Below are some records; output exactly the lines from the line with "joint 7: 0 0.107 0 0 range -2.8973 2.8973" to the line with "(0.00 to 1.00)", both ends kept, and nothing more.

(Data listing begins)

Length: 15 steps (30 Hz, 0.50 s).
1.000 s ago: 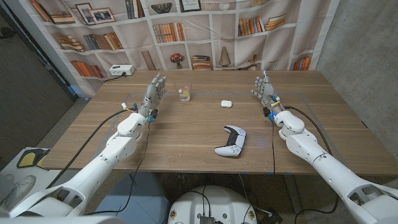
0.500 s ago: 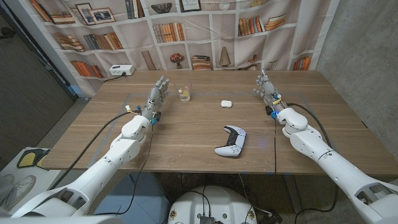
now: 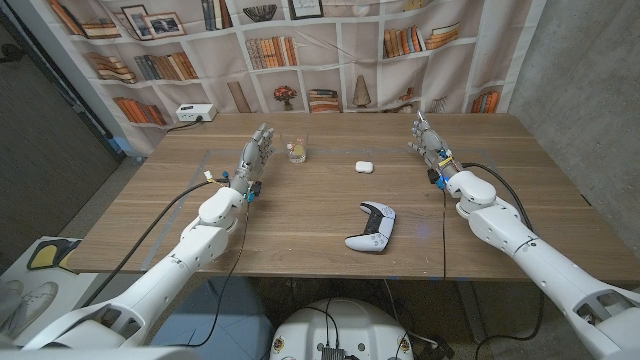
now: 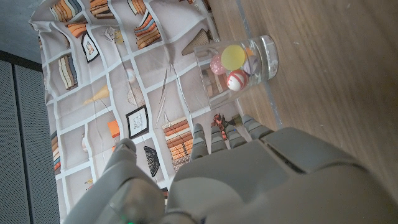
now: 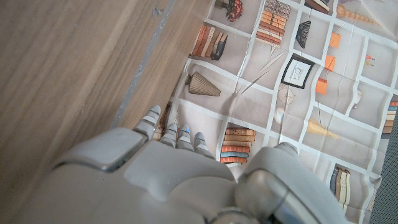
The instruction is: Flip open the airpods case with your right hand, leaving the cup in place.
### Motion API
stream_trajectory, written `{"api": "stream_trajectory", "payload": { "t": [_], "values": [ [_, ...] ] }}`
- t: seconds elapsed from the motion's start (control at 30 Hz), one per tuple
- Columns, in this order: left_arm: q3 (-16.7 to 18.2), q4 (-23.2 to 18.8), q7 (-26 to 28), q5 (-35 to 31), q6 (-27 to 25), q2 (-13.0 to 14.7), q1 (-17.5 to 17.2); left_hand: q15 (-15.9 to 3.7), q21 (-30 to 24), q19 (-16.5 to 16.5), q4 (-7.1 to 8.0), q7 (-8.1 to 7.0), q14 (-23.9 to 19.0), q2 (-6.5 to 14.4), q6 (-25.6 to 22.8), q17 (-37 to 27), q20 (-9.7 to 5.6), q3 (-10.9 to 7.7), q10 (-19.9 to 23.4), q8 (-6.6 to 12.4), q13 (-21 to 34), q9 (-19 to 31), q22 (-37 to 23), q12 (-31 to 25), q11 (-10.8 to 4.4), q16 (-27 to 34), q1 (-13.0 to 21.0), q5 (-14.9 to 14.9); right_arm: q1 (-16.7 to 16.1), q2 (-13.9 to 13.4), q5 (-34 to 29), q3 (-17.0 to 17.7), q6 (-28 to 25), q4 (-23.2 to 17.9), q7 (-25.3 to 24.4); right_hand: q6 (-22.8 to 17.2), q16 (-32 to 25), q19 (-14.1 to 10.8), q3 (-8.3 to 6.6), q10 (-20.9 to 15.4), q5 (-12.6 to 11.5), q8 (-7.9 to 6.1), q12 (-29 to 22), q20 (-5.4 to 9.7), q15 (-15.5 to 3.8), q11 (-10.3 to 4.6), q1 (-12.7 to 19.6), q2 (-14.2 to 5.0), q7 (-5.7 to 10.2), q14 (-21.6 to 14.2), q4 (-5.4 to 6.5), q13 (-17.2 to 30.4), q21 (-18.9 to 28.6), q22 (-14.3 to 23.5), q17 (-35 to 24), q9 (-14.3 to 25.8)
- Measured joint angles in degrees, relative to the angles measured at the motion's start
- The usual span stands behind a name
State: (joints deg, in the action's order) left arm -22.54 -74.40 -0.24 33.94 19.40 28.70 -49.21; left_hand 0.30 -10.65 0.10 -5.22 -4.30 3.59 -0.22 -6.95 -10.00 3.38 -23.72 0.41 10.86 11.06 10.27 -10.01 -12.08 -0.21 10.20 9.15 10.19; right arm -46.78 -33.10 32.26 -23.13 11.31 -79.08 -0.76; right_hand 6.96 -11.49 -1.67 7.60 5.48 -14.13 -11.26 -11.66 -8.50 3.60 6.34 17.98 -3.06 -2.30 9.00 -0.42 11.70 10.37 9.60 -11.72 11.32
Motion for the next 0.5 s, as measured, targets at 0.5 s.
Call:
{"api": "stream_trajectory", "payload": {
  "t": [0.5],
  "values": [
    [-0.8,-0.8,0.4,-1.6,0.5,0.0,0.2,0.00,0.0,0.0,-0.34,0.00,0.0,0.0,0.0,0.0,0.00,0.01,0.2,0.00,0.0,0.0,0.2,-0.1,0.21,0.0,0.0,0.0,-1.0,-1.3,-1.6,-0.3,-3.8,-4.1,-3.4,0.8,0.0,0.5,-1.05,0.0,0.9,0.00,0.0,-0.96,3.58,2.66,2.9,-0.51,-0.05,0.2,-1.64,0.0,0.0,0.2,-0.2,0.0]
  ]
}}
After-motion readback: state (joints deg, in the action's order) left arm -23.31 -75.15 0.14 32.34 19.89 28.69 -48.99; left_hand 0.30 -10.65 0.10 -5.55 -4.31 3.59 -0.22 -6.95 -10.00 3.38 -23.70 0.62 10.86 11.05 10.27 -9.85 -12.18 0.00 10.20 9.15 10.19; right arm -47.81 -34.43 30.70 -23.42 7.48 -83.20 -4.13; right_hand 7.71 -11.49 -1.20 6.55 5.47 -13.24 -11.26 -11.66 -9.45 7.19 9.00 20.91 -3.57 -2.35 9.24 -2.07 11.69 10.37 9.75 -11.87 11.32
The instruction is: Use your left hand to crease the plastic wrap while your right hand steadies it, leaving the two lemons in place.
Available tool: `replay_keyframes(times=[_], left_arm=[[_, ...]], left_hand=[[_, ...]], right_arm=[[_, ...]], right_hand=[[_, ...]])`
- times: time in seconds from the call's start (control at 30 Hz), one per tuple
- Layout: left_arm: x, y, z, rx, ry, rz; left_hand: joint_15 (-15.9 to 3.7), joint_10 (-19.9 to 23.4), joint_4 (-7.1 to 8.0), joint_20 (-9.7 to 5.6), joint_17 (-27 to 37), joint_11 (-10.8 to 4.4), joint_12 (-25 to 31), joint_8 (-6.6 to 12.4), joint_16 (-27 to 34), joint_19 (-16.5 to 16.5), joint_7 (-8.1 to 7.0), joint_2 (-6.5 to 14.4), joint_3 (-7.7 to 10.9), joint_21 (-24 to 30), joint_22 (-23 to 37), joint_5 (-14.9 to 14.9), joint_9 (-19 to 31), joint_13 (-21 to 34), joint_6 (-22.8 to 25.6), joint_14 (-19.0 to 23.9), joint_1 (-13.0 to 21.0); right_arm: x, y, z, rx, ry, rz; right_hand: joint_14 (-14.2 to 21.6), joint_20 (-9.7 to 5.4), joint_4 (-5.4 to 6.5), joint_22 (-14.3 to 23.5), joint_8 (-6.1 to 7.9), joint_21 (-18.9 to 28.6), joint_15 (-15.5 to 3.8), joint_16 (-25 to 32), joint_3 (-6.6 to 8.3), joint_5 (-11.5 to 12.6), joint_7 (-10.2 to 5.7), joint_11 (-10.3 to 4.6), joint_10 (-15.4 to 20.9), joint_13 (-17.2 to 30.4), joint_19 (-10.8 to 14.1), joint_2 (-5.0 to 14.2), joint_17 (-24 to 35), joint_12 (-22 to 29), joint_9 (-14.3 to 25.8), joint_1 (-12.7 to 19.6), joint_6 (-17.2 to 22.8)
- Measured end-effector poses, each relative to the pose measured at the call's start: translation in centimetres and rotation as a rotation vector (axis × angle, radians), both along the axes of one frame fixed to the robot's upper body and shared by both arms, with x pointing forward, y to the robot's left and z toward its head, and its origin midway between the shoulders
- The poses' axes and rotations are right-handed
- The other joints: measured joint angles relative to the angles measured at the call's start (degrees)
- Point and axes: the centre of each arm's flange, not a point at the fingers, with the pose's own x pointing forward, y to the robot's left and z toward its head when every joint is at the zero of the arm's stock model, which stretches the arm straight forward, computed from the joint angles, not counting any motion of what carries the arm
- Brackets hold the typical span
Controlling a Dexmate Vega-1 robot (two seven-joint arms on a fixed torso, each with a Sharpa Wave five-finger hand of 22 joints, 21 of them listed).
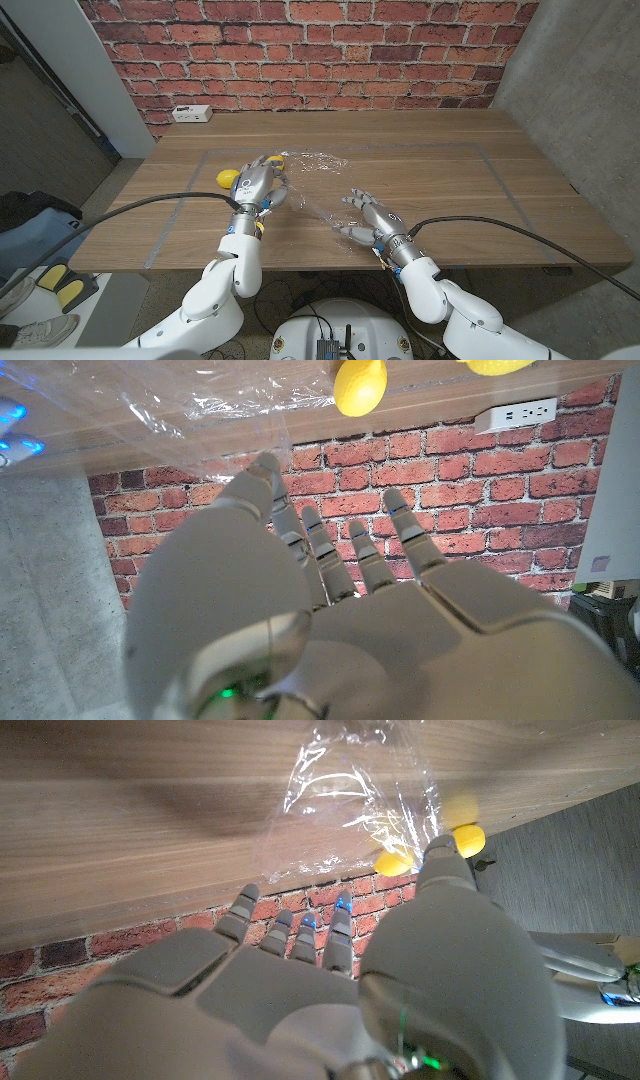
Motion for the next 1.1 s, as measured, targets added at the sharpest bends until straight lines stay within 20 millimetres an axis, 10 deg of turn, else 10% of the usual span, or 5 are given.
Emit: replay_keyframes(times=[0.8, 1.1], left_arm=[[-1.2, 1.6, 0.7, -0.118, -0.044, -0.099], [-1.5, 1.9, 0.8, -0.144, -0.047, -0.125]], left_hand=[[0.02, 0.84, 0.01, 0.31, 0.00, 0.17, 0.44, 0.20, 0.00, 0.31, 0.20, 0.00, 0.49, 0.22, -0.01, 0.11, 0.02, 0.00, -0.20, 1.06, 0.00], [0.02, 0.92, -0.09, 0.31, 0.00, 0.10, 0.44, 0.18, 0.00, 0.30, 0.24, 0.00, 0.59, 0.22, -0.01, 0.11, 0.03, -0.01, -0.24, 1.05, 0.00]], right_arm=[[2.5, 2.2, 0.3, -0.022, -0.157, -0.097], [3.7, 1.5, 0.3, -0.003, -0.200, -0.167]], right_hand=[[3.33, -1.55, -2.13, 0.09, 3.77, 1.88, -1.44, 1.21, 1.74, 2.34, -0.14, -0.81, 5.03, -0.01, 3.65, 1.59, 0.27, 1.99, 0.53, 3.89, 7.66], [10.02, -3.66, -4.50, -0.03, 9.75, 3.38, -3.36, 3.67, 5.21, 1.96, -1.19, -4.09, 14.82, -0.01, 9.35, 5.53, 0.11, 4.13, 0.50, 10.23, 23.88]])
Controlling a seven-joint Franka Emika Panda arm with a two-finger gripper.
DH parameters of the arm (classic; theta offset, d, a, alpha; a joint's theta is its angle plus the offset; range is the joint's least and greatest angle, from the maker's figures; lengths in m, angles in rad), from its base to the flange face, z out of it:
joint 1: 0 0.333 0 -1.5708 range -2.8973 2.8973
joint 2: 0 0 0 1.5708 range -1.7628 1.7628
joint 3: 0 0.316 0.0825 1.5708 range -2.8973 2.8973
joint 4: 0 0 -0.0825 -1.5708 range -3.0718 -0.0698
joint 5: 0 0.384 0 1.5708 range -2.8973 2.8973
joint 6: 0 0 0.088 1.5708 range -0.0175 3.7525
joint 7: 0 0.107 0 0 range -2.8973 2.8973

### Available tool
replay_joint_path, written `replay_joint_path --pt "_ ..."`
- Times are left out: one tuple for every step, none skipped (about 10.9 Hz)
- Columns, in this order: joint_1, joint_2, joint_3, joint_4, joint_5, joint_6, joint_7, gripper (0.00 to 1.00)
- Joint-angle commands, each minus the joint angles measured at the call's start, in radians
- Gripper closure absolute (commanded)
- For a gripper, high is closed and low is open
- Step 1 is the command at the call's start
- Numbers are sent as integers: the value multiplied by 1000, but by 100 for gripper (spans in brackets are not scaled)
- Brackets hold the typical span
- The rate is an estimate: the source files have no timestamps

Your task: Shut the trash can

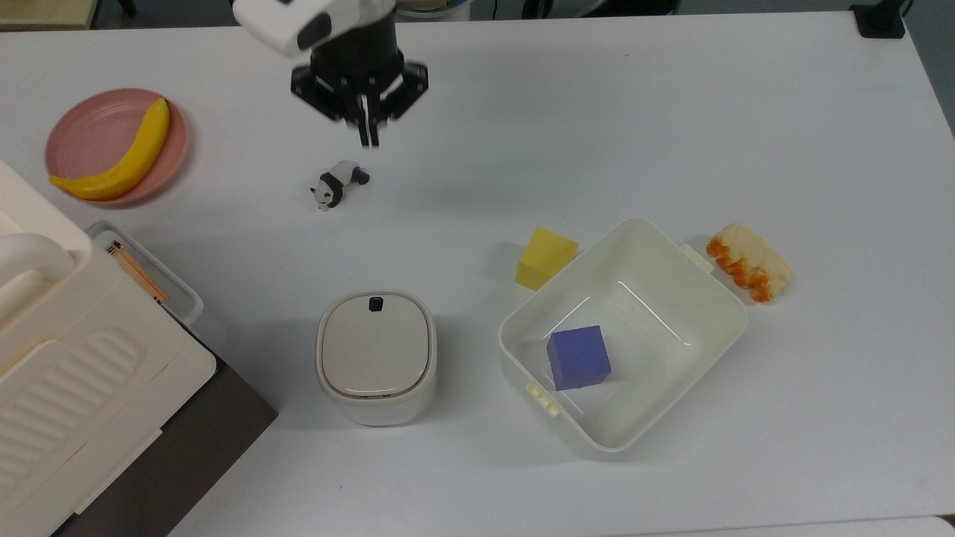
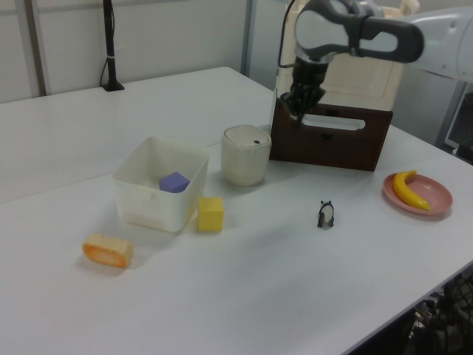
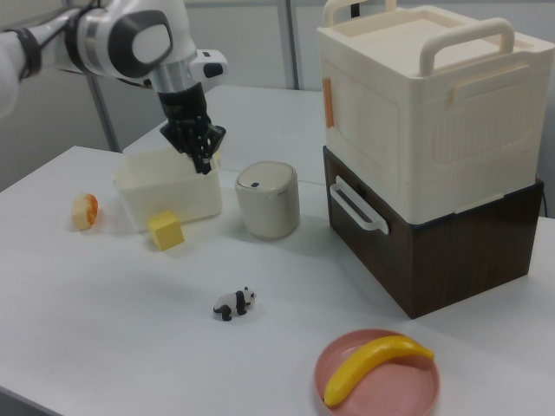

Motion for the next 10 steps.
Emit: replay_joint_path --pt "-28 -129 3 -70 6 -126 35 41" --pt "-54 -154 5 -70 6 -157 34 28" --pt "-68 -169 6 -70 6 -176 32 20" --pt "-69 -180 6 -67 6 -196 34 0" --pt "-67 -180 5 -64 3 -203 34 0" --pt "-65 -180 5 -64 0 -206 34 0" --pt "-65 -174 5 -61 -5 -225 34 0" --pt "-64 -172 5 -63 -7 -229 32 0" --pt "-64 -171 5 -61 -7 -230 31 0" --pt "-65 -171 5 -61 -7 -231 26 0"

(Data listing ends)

§ **Task response**
joint 7: 0 0.107 0 0 range -2.8973 2.8973

### Available tool
replay_joint_path, written `replay_joint_path --pt "_ ..."`
- Times are left out: one tuple for every step, none skipped (about 10.9 Hz)
- Columns, in this order: joint_1, joint_2, joint_3, joint_4, joint_5, joint_6, joint_7, gripper (0.00 to 1.00)

This is the complete output for the exercise.